Try it:
Among the lines below, return each one that contains the word "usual".

Top of Recorded information

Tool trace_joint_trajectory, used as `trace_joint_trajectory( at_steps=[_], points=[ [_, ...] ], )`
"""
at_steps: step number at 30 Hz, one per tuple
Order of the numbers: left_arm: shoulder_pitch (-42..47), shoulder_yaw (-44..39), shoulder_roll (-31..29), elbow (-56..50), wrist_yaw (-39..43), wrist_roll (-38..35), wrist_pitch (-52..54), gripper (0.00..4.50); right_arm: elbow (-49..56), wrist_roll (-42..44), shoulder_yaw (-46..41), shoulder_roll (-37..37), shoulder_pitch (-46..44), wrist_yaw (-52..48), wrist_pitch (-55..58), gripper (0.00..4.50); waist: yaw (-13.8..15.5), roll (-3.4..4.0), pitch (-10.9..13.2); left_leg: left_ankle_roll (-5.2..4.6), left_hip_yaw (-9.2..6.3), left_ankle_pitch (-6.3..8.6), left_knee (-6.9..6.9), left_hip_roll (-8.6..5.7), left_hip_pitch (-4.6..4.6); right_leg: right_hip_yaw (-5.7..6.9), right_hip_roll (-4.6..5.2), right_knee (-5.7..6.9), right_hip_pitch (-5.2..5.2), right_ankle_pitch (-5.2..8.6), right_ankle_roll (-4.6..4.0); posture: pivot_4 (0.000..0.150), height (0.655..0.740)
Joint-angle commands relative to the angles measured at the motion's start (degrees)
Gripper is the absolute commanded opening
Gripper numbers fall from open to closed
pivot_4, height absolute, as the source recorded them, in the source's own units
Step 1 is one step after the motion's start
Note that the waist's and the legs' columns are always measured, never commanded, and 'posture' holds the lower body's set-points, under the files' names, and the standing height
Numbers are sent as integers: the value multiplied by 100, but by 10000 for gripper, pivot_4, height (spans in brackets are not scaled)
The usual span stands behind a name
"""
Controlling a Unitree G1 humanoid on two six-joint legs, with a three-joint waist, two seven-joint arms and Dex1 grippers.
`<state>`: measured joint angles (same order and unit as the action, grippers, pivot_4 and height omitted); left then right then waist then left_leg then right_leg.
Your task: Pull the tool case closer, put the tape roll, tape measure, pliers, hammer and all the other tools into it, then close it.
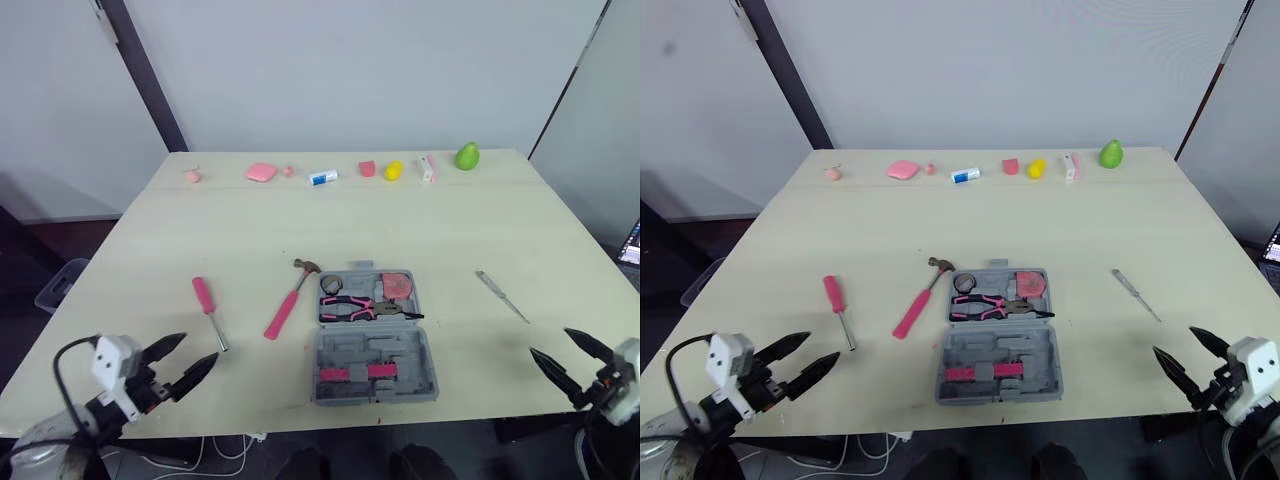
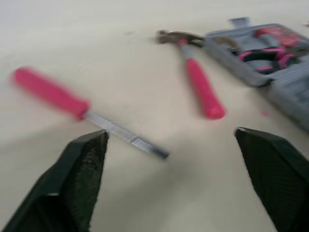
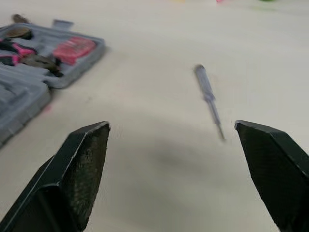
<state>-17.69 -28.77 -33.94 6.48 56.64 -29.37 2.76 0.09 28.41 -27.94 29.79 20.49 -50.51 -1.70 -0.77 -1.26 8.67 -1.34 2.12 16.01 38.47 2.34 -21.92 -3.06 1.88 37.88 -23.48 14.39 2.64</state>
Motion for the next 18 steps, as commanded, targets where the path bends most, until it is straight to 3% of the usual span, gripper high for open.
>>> trace_joint_trajectory(
  at_steps=[1, 18],
  points=[
    [-300, -215, 121, -136, -83, -66, -178, 44323, 166, 126, -316, -70, 224, 120, -158, 45000, -1, 0, 0, 0, 2, 0, -3, 0, 0, -1, 0, -3, -1, 0, 0, 1500, 7400],
    [817, 585, -521, -683, 906, -312, 164, 44323, 279, 8, 140, 223, -737, 748, 901, 45000, -7, -5, 2, -1, 28, 1, -9, -2, -1, -20, -3, -6, -9, -9, -14, 1500, 7400]
  ],
)
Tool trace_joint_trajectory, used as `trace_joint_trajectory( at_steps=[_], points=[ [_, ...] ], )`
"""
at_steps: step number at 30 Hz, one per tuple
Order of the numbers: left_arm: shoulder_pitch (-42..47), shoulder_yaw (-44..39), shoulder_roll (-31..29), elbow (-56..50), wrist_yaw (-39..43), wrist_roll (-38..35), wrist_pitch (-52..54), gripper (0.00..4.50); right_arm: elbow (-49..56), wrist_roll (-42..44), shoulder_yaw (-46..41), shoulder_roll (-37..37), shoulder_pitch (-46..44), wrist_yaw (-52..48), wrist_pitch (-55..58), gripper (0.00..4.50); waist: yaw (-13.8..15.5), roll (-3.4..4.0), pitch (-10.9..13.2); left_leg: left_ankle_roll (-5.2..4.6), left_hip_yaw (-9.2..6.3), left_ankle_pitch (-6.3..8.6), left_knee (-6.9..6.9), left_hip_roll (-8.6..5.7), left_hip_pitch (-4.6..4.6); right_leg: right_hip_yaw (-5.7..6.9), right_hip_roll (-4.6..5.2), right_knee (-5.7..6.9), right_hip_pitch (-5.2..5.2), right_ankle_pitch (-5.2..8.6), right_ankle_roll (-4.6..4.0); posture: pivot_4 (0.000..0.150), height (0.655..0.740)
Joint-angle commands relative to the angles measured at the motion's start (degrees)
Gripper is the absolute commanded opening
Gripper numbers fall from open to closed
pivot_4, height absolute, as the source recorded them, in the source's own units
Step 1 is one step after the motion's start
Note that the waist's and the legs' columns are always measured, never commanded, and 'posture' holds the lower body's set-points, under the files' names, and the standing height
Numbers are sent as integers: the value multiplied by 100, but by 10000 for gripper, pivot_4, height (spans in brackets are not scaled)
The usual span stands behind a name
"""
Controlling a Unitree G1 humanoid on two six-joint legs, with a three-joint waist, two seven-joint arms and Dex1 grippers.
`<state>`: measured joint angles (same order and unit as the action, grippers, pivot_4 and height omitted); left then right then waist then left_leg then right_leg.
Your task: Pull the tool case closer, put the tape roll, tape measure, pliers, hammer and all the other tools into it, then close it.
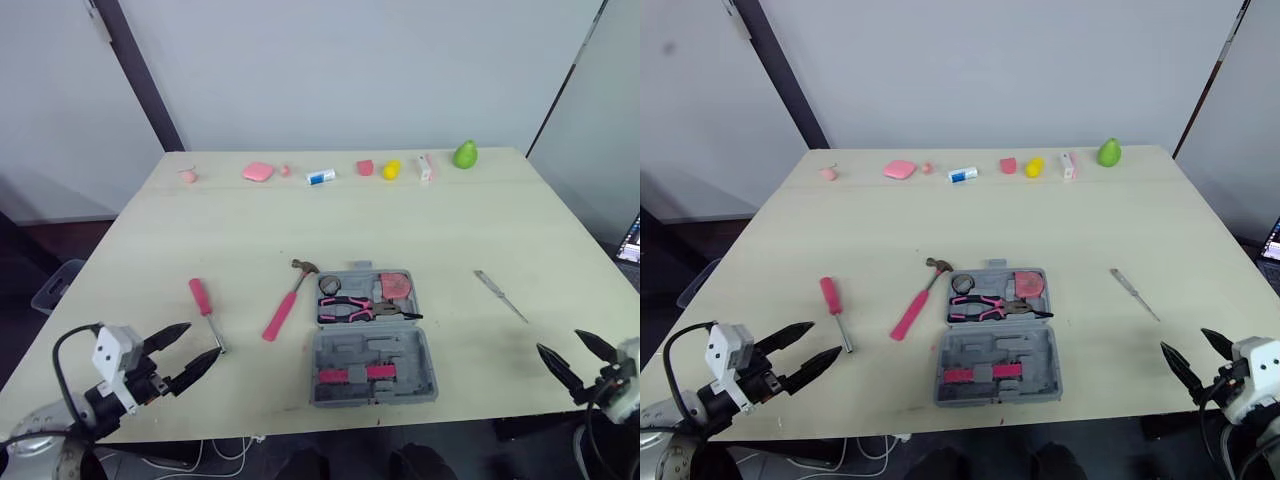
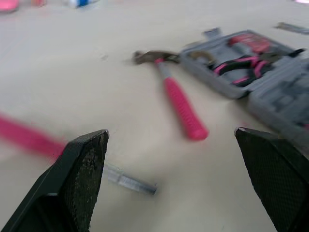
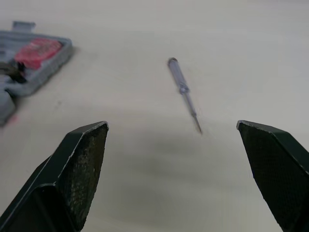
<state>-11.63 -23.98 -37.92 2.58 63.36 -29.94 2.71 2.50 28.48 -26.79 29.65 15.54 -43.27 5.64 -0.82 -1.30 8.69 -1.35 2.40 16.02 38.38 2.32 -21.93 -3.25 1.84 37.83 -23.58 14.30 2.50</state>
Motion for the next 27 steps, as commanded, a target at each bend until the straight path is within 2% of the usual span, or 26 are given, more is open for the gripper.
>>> trace_joint_trajectory(
  at_steps=[1, 9, 12, 15, 17, 18, 20, 27],
  points=[
    [289, 189, -184, -334, 367, -276, 210, 44323, -75, -101, 92, 323, -382, 27, 226, 45000, -3, -1, 1, 0, 2, 0, 1, 0, 2, -2, 0, 0, 0, 0, 0, 1500, 7400],
    [906, 690, -616, -800, 1242, -667, 770, 44323, -1153, -742, 898, 814, -1695, 11, 790, 45000, -17, -2, 3, 0, 30, -1, 2, -7, 4, -6, -17, 5, -2, -1, -1, 1500, 7400],
    [1158, 759, -936, -1554, 1377, -975, 1107, 44323, -2462, -1254, 1613, 776, -3109, -156, 946, 45000, -15, -1, 3, 0, 31, -1, 1, -7, 4, -6, -18, 5, -2, -2, 0, 1500, 7400],
    [1082, 675, -949, -2049, 1131, -1102, 1239, 44323, -3601, -1701, 2047, 564, -4248, -125, 863, 45000, -13, 0, 3, 0, 30, -1, -1, -7, 3, -6, -18, 5, -2, -3, 2, 1500, 7400],
    [1022, 647, -903, -2145, 1064, -1129, 1250, 44323, -3780, -1762, 2119, 471, -4474, -90, 848, 45000, -10, 0, 3, 0, 28, -1, -6, -7, 3, -5, -20, 4, -3, -9, 14, 1500, 7400],
    [1008, 638, -890, -2145, 1070, -1130, 1239, 44323, -3795, -1768, 2131, 454, -4495, -89, 843, 45000, -145, -14, 47, 0, 27, 0, -6, -7, 3, -5, -21, 4, -2, -10, 16, 1500, 7400],
    [984, 607, -884, -2194, 1026, -1178, 1287, 44323, -4225, -1841, 2197, 452, -4726, -177, 679, 45000, -173, -12, 49, 0, 24, 0, 0, -5, -6, -21, -26, 2, -10, -17, 27, 1500, 7400],
    [932, 591, -876, -2290, 948, -1231, 1327, 44323, -5256, -1998, 2202, 389, -5263, -250, 371, 45000, -155, -10, 50, 0, 27, 0, 0, -6, -7, -29, -26, 3, -13, -18, 27, 1500, 7400]
  ],
)
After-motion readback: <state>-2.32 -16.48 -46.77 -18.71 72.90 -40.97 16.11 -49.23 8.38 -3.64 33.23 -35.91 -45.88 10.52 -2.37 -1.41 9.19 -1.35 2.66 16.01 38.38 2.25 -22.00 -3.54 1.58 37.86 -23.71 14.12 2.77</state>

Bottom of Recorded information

Exercise response:
The usual span stands behind a name
Motion for the next 18 steps, as commanded, targets where the path bends most, until it is straight to 3% of the usual span, gripper high for open.
The usual span stands behind a name
Motion for the next 27 steps, as commanded, a target at each bend until the straight path is within 2% of the usual span, or 26 are given, more is open for the gripper.

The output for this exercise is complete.